▸ **INPUT FOR THIS TASK**
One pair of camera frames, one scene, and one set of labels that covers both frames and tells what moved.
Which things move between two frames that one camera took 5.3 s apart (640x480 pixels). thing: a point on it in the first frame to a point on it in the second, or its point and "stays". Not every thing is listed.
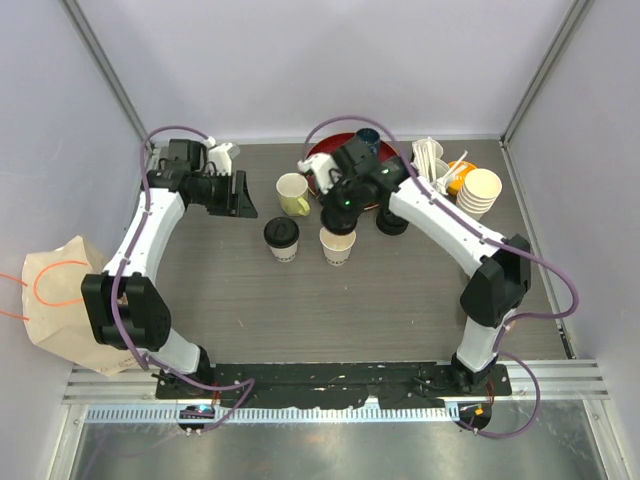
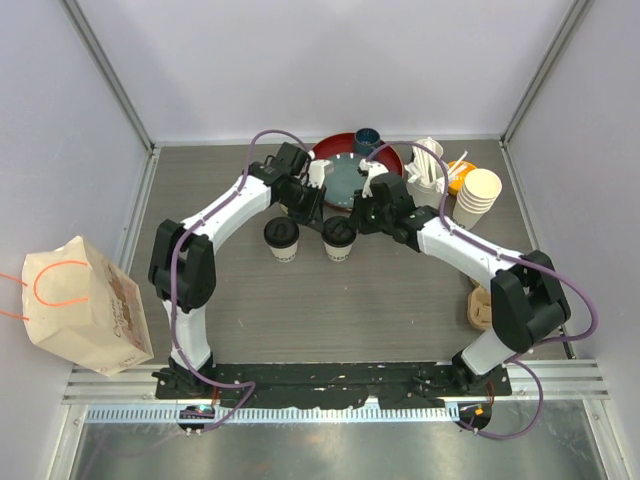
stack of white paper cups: [478, 192] stays
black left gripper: [238, 204] to [315, 215]
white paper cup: [286, 255] stays
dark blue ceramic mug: [371, 137] stays
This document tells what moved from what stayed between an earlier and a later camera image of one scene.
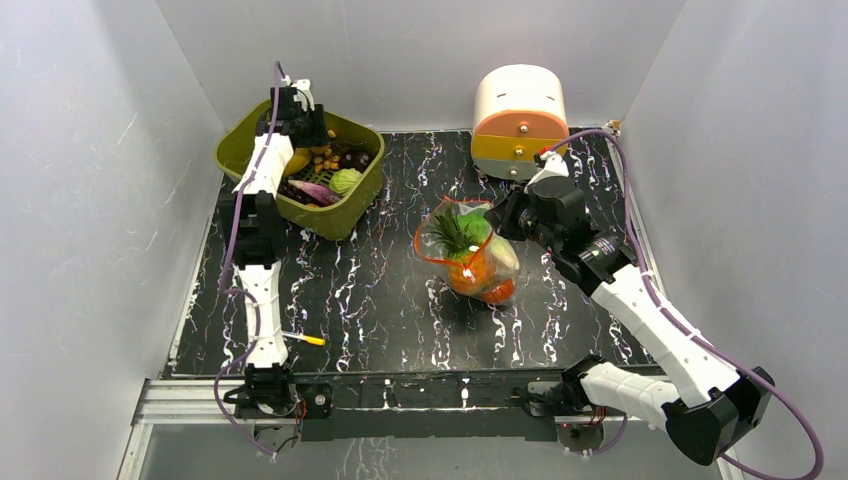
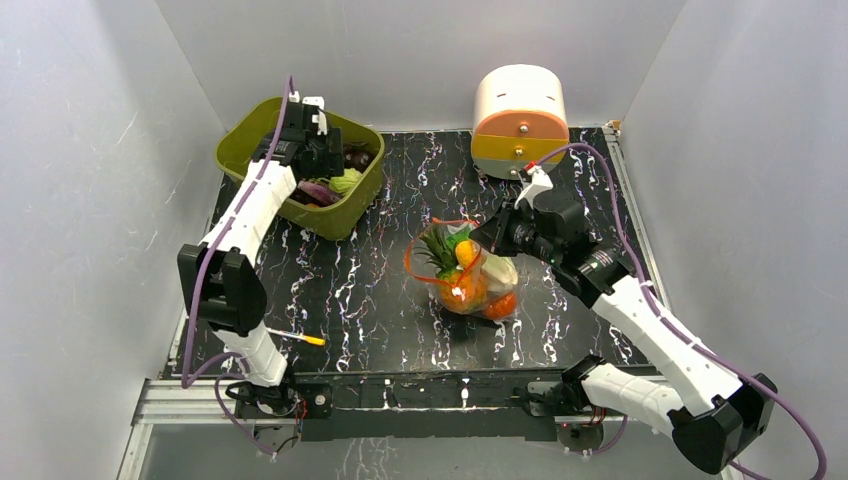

▸ **ACTIVITY**
Take the line with "stack of white paper cups: [478, 192] stays" as the first line and the last line of the records above as the final one; reproduce exactly the lines between them, both included, without pictures.

▸ **RESULT OF THE EXERCISE**
stack of white paper cups: [478, 192] stays
black left gripper: [238, 204] to [315, 215]
white paper cup: [286, 255] stays
dark blue ceramic mug: [371, 137] stays
This document tells what moved from what stayed between an earlier and a later camera image of one scene.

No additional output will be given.